Do You Know Who Decides What’s in the Dictionary?

“A malevolent literary device for cramping the growth of a language and making it hard and inelastic,” according to the dictionary. “A lexicographer” is a noun that means “a dictionary writer; a harmless drudge.”

Although the concept of a dictionary dates back to ancient civilizations, Robert Cawdrey published the first English dictionary in 1604.

Throughout the decades that followed, several more dictionaries were published by individual writers who chose what to include and remove.

They not only described words, but they also openly displayed their authors’ views, such as Ambrose Bierce’s and Samuel Johnson’s definitions of “dictionary” and “lexicographer,” respectively.

Many of those dictionaries quickly became obsolete after their authors died. One 19th-century dictionary, however, had a unique fate. Noah Webster, an American lawyer and writer, published “An American Dictionary of the English Language” in 1828 with the lofty goal of providing the United States with its own personal model of the English language.

He believed that as a newly independent country, the United States needed its own distinct model of English to express its independence from the United Kingdom. Webster’s dictionary attempted to clarify and formalise the American way of speaking.

Most dictionaries in Webster’s time were prescriptive, dictating how words could be used rather than documenting how people actually used language in everyday life.

Critics accused Webster of polluting the English language when he broke the conference and included slang phrases in his dictionary.

He argued, however, that these phrases captured “local variations” of language, which were an important part of what made American English unique.

He also felt that spelling rules were overly complicated and that we should always write the way we communicate as much as possible. Nonetheless, Webster’s personal views influenced the words he used and the way he explained them.

He didn’t accept slang phrases from Black cultures because he didn’t think they were right. “Women are soft, mild, pitiful, and flexible,” he added while defining “woman.” Noah Webster had become a household name by the time he died.

Brothers George and Charles Merriam bought the rights to Webster’s Dictionary after seeing it as a lucrative business opportunity. The Merriams collaborated with Webster’s son-in-law to create a brand new, updated edition. The Merriam-Webster Dictionary was established on this date.

Today, the Merriam-Webster Dictionary begins to address an inconsistency in Webster’s goal: he wanted to represent the entire country, but he based his work on only one person’s opinion: his own.
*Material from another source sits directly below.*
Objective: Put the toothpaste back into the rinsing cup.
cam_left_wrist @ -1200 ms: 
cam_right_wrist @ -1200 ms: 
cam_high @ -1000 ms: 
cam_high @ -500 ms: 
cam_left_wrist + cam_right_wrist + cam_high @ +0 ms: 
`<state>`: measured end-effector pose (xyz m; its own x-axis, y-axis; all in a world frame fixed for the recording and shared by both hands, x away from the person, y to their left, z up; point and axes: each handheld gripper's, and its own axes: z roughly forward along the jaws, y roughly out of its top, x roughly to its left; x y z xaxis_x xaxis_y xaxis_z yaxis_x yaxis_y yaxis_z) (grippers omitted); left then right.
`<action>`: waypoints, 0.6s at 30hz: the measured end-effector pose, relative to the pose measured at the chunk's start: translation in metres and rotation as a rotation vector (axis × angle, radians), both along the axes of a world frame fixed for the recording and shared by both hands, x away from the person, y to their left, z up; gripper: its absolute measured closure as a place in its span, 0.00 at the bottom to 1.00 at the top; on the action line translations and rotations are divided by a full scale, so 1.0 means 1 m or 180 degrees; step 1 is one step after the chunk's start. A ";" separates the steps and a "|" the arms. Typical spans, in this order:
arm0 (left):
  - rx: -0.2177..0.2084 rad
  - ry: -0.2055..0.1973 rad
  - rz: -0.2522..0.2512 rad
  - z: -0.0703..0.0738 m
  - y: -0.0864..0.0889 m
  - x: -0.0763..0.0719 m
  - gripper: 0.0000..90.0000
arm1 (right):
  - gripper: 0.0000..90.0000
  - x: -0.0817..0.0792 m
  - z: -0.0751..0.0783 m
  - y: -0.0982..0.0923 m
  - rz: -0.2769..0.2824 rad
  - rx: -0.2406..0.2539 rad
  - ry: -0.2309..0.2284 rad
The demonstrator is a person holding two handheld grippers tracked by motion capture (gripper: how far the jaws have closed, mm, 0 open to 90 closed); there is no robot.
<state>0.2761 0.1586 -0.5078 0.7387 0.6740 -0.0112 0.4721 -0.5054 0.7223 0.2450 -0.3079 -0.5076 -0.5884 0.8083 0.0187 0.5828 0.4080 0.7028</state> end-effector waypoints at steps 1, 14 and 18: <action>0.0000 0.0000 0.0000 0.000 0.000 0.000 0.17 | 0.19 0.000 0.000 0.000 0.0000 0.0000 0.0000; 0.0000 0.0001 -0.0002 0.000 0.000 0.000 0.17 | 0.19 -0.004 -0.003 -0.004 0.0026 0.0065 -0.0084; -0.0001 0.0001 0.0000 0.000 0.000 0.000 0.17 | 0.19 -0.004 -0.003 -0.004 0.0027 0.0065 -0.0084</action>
Every re-creation of the dictionary since Webster’s death has been curated by a group of language experts rather than a single authority.

Along with a word in the dictionary, the current expectations are that it has “widespread, sustained, and meaningful use.”

This clearly includes profanities, which were previously usually omitted from dictionaries. Racial slurs still meet the criteria for inclusion, but others argue that combining them with them legitimises them.

Dictionaries don’t only introduce new words; they also redefine old ones to reflect changing perceptions and usage patterns.

“A married woman whose will, in the judgement of the law, is subject to the will of her husband: for which reason a wife is said to have no will,” according to a 1736 dictionary.

The term “wife” is now described as “a female partner in a marriage.”

The Merriam-Webster word of the year for 2019 was “they.”

The term has been in widespread use for hundreds of years, but it has only recently acquired a new recognised meaning as a pronoun for one person whose gender identity is Non Binary.

The question of the phrases should be included in dictionaries affects all of us: when our phrases and meanings are included, they are validated; if they aren’t, they— and we— are marginalised.

Today, lexicographers have broadened phrase sourcing to include dictionary users, tracking which phrases are most frequently searched and adding them to the dictionary.

‘Who decides what goes into the dictionary, then?’

More than ever before, the response is: we do. Every day, we all create our own language.

When a group of people adopts a word or redefines another, the phrases and definitions are reflected in our dictionaries.